*Task statement*. Word for word, restate the lines from the one containing "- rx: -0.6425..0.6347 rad" through the last line of the material, and include no pictures.
□ □ □ □
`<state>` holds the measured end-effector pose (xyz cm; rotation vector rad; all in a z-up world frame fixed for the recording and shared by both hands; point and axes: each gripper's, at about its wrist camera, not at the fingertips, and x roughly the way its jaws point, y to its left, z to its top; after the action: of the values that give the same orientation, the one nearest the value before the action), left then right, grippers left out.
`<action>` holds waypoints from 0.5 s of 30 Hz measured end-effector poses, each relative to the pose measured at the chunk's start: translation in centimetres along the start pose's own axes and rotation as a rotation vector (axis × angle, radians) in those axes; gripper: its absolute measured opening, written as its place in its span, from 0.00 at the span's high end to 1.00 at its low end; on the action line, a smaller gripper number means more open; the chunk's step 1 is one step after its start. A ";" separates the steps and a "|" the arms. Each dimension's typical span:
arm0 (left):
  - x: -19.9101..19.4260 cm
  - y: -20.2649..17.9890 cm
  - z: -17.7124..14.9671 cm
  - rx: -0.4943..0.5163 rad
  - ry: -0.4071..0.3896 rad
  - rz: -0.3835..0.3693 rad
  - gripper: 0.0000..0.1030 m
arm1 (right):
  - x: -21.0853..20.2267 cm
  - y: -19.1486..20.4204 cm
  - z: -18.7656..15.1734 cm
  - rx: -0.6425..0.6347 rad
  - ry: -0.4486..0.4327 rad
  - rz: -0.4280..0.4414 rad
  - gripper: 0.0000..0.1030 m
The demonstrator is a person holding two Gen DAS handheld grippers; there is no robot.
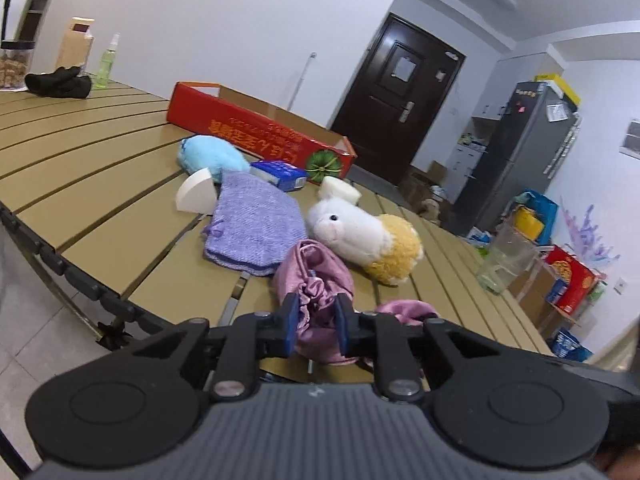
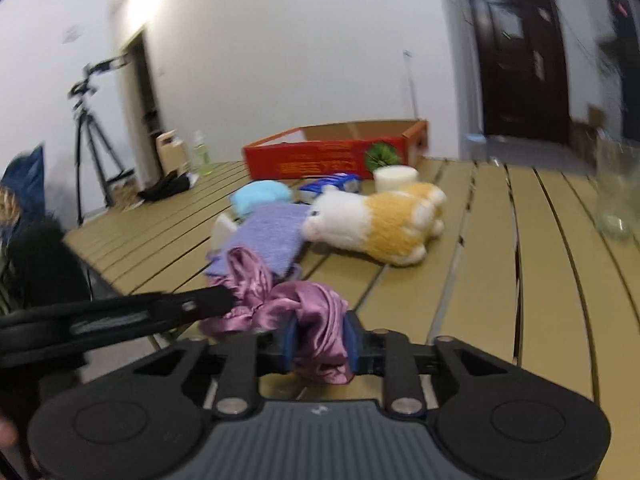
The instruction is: Collect trash
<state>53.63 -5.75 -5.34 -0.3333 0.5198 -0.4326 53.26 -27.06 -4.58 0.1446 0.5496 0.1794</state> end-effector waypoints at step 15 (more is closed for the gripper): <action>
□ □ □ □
*Your solution*.
  - rx: -0.6425..0.6347 rad
  - ry: -0.4486..0.4327 rad
  - rz: -0.4280..0.4414 rad
  - gripper: 0.0000..0.1030 m
The demonstrator is a person holding two Gen DAS handheld grippers; there is no robot.
The instruction is: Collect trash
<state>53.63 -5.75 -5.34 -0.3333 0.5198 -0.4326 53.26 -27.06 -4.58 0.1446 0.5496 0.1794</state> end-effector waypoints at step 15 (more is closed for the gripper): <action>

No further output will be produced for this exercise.